§ BRIEF:
The expected output is the line holding "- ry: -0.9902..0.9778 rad" plus every line after it through the end of the listing, copied exactly.

=== Section Start ===

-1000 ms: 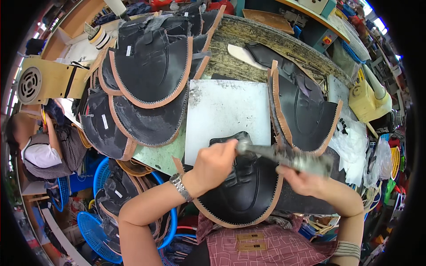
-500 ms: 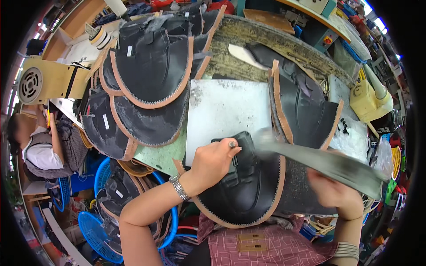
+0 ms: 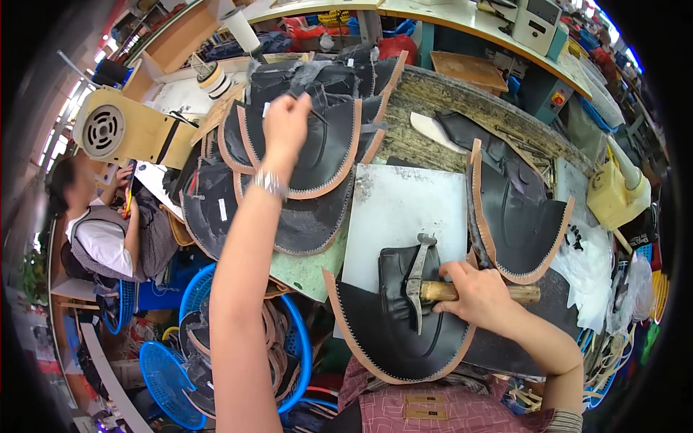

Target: The person uses a hammer and a metal punch to drive fasteners into the sole of a black shoe. They then attach a zipper to the shoe's upper and insert a dark fabric lining into the shoe. The person continues to secure the zipper and lining using small black fasteners.

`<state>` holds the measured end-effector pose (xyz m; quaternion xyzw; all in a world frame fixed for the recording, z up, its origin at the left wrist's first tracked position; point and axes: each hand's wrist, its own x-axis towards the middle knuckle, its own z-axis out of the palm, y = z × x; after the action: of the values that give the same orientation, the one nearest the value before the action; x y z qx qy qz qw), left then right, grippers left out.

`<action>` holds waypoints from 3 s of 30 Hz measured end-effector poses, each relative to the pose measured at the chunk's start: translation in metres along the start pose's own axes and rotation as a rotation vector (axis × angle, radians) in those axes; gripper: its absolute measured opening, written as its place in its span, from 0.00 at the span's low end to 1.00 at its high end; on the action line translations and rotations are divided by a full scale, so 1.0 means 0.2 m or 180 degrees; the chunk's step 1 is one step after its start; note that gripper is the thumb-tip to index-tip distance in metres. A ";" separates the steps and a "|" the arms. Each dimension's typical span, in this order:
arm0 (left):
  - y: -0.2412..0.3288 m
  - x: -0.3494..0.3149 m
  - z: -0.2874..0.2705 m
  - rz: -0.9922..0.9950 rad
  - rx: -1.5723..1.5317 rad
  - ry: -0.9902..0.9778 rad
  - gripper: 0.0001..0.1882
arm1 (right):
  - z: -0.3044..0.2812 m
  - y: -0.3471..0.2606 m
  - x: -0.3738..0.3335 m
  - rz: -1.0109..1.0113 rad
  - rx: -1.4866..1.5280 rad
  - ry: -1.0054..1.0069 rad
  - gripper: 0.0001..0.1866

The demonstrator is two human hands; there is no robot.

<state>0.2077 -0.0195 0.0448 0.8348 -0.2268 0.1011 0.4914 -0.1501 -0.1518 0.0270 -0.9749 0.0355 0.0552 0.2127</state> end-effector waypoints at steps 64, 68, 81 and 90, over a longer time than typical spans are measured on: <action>0.18 -1.13 -0.04 0.1475 0.0281 -0.1463 0.07 | -0.31 -0.10 -0.02 0.0083 0.2146 0.0425 0.12; 0.21 -1.12 0.07 0.1234 0.0258 -0.1633 0.06 | -0.11 0.07 -0.03 0.0229 0.0910 0.0382 0.09; 0.17 -1.08 0.04 -0.1190 -0.1731 -0.2013 0.08 | -0.05 0.04 -0.06 0.0171 0.0741 0.0391 0.08; 0.12 -1.16 0.03 0.1082 -0.0218 -0.1527 0.05 | -0.27 -0.09 -0.05 0.0489 0.0187 0.0055 0.12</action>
<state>-0.0073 0.0302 -0.0300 0.7678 -0.4763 -0.0260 0.4276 -0.1528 -0.1572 0.0845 -0.9631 0.1137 0.0619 0.2360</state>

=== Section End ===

§ WRITTEN SOLUTION:
  - ry: -0.9902..0.9778 rad
  - gripper: 0.0001..0.1882
arm1 (right):
  - z: -0.3044..0.2812 m
  - y: -0.3471..0.2606 m
  - x: -0.3738..0.3335 m
  - rz: -1.0109..1.0113 rad
  - rx: -1.4866..1.5280 rad
  - ry: -1.0054..1.0069 rad
  - gripper: 0.0001..0.1866

The demonstrator is two human hands; there is no robot.

<state>0.2077 -0.0195 0.0448 0.8348 -0.2268 0.1011 0.4914 -0.1501 -0.1518 0.0270 -0.9749 0.0355 0.0552 0.2127</state> end-effector waypoints at steps 64, 68, 81 and 90, over a longer time than typical spans are measured on: <action>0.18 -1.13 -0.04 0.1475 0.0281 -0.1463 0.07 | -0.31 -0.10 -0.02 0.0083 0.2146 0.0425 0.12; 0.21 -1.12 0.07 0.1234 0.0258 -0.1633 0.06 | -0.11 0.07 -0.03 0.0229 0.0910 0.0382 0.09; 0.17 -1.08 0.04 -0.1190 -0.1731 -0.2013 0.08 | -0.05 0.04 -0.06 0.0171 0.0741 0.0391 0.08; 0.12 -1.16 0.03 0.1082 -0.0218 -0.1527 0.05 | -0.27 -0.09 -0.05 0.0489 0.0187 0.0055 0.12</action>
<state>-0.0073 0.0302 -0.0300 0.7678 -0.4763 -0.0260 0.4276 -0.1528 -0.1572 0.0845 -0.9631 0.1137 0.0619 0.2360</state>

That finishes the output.